The pick holder may be attached to body of an electric guitar, to an amplifier, to a microphone stand, or to any other convenient surface as desired by the musician. To facilitate such attachment, an adhesive layer 203 is shown on the underside of the bracket. Attachment by an adhesive such as double-stick tape is suggested, since no holes need be made in the body of a musical instrument, and adequate security for most applications will be achieved. Attachment by other known methods such as screws or rivets will also suffice.
The embodiments of the drawings are depicted as straight structures having flat bottoms, which would be suitable for attachment to flat surfaces, for ease of illustration. In some circumstances, it may desirable to bend or curve the entire assembly. For example, the pick holder may be made to conform to the cylindrical shaft of a microphone stand, so that it wraps around the shaft. As long as the spacing between vanes is kept close enough to retain a pick, the same basic structures may be used in either straight or curved applications. Indeed, the bracket of FIG. 2 may be made of conformable material which will hold a desired shape against the tension of the spring when adhesive layer 203 is pressed against a curved surface.
Also shown in FIG. 2 is a rod 204 which passes through the coils of spring 200 and is attached at its ends to the bracket 202. As shown, this rod runs parallel to the axis of the helix of the helical spring, but is displaced downward toward the bottoms of the coils. Inclusion of such a rod or equivalent restraint prevents spring 200 from distorting or moving about when picks are being inserted and withdrawn from between the coils. If desired, motion and distortion may otherwise be reduced by bonding the bottom of several coils to the bracket, but use of the rod provides additional advantages which will be made apparent below. The rod may be fixed to the bracket by any convenient method.
A compressible pad 205 may be inserted between the bracket 202 and the rod 204. In combination with the rod 204, this pad will further reduce motion of the spring and provide stability while picks are being inserted. The pad may be made of a dense foam plastic glued to the bracket, and its thickness may be chosen so that the lower part of the coils will be held against it by rod 204.

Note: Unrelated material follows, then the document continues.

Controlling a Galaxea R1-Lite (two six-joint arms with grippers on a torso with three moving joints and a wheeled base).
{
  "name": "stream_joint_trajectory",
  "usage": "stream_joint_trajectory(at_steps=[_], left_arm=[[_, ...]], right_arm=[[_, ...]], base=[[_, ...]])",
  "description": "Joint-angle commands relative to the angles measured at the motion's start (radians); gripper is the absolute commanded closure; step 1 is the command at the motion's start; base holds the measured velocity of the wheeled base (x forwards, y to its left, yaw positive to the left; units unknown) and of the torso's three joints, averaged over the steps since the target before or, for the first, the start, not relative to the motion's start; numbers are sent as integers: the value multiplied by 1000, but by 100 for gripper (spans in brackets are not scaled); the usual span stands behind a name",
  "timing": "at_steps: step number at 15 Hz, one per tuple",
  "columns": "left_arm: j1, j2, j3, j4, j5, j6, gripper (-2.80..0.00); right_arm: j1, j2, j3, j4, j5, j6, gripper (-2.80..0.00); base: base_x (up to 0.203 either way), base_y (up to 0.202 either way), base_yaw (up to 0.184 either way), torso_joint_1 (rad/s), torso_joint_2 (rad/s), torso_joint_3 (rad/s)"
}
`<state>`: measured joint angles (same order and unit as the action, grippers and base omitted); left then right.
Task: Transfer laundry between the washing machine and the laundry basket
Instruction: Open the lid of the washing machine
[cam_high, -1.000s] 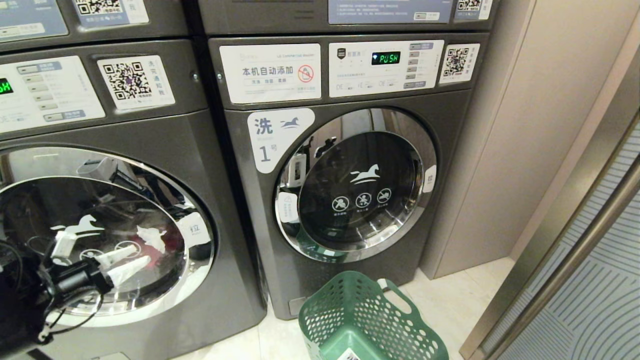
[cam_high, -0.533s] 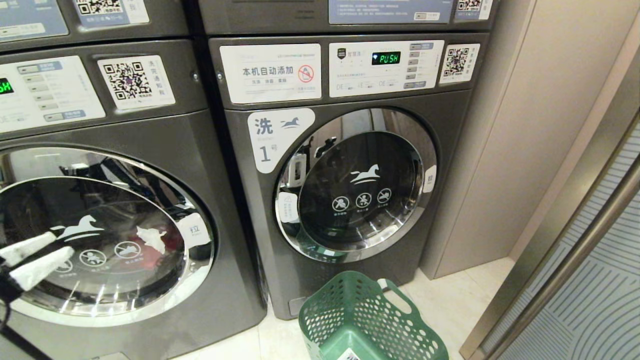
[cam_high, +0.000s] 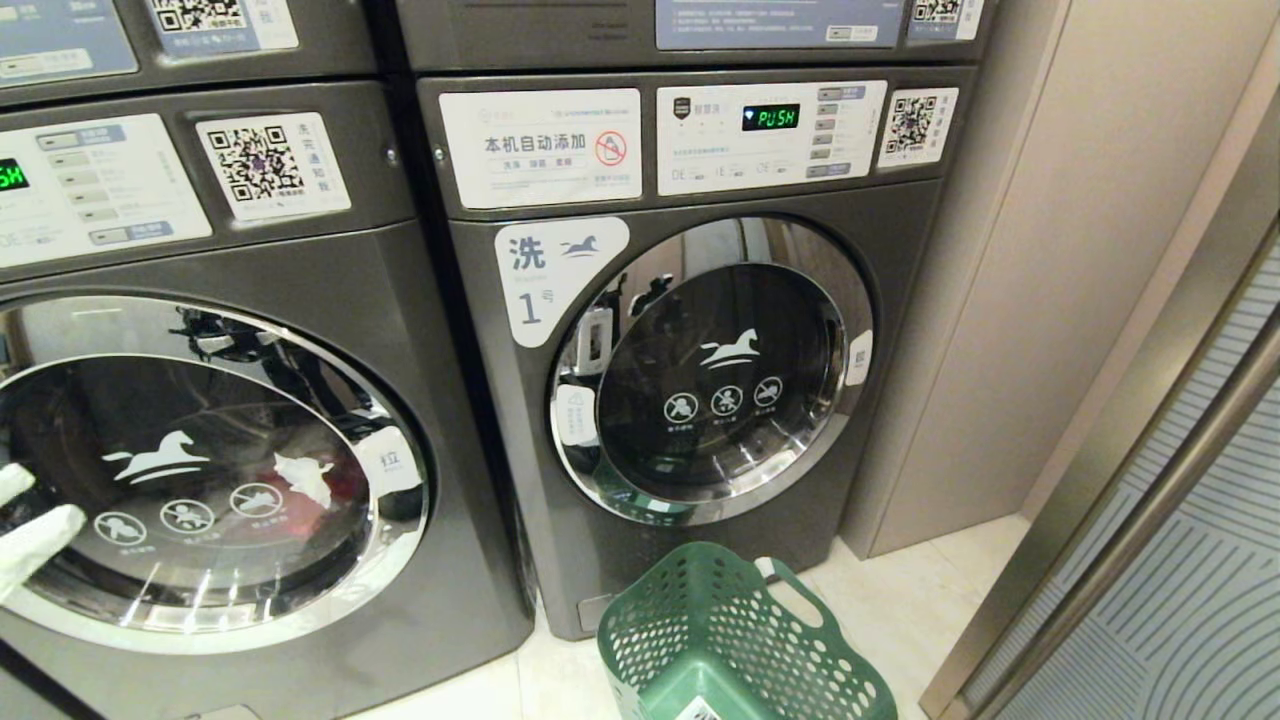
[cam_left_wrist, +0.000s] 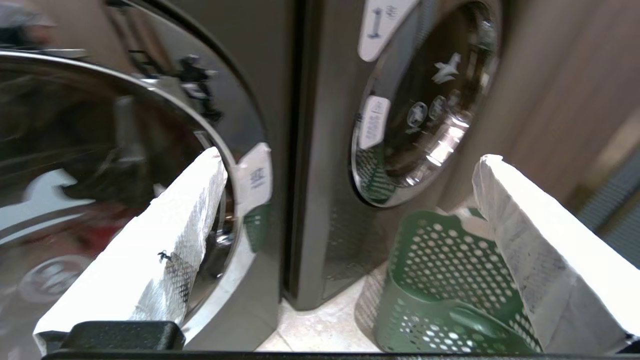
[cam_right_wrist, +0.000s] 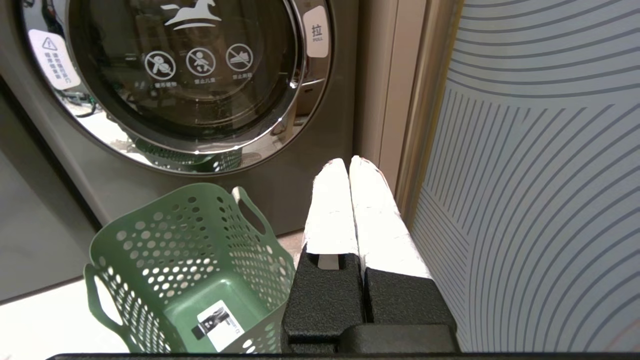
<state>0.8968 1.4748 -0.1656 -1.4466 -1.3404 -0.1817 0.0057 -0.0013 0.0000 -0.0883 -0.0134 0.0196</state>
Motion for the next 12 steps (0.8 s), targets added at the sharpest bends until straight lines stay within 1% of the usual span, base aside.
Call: stream_joint_trajectory(at_steps=[1,3,4,5,6,7,8,9,10,12], left_arm=[[-86,147,-35,-7,8,41,-280],[-200,411,-148,2,46,108,-280],[-271,518,-220,18,77,140,-280],[-352,594,-292,42,107,176,-280],[-417,642,-346,73,131,213,-280],[-463,671,-380,113,150,253,-280],[-487,694,-401,142,163,286,-280],[-501,715,-417,152,197,307,-280],[-514,737,-435,158,248,318,-280],[-527,759,-468,170,323,323,-280]], right_arm=[[0,1,34,-1,0,0,0],[0,1,34,-1,0,0,0],[0,1,34,-1,0,0,0],[0,1,34,-1,0,0,0],[0,1,34,-1,0,0,0],[0,1,34,-1,0,0,0],[0,1,34,-1,0,0,0],[0,1,34,-1,0,0,0],[0,1,34,-1,0,0,0],[0,1,34,-1,0,0,0]], base=[[0,0,0,0,0,0],[0,0,0,0,0,0],[0,0,0,0,0,0],[0,0,0,0,0,0],[0,0,0,0,0,0],[0,0,0,0,0,0],[0,0,0,0,0,0],[0,0,0,0,0,0],[0,0,0,0,0,0],[0,0,0,0,0,0]])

An additional benefit of the use of rod 204 and pad 205 may be appreciated by referring to FIG. 3. For more secure or longer term storage of a pick, as for example, while transporting equipment between performances, a pick may be inserted between the rod and the pad. Note that as shown in FIG. 3, the orientation of the pick 301 with respect to the spring is approximately ninety degrees from that shown for the pick in FIG. 2. Instead of wedging a pick between adjacent coils of the spring, the flat side of the pick is turned parallel to the axis of the spring, and the pick is placed in contact with the bottom of several coils. A pick thus positioned is unlikely to be accidentally dislodged, yet is still easily accessible when needed.
The upper surface of pad 205 may be made of a low friction material, to aid in slipping a pick in and out, if desired. The compressibility of pad 205 required for easy insertion and extraction of a pick will depend upon the ease with which rod 204 may be flexed. An extremely rigid rod would require more compressibility, while a very flexible rod would permit a pad with negligible compressibility.
The foregoing description is provided to illustrate the present invention, but not to define its limits, which are set forth by the appended claims.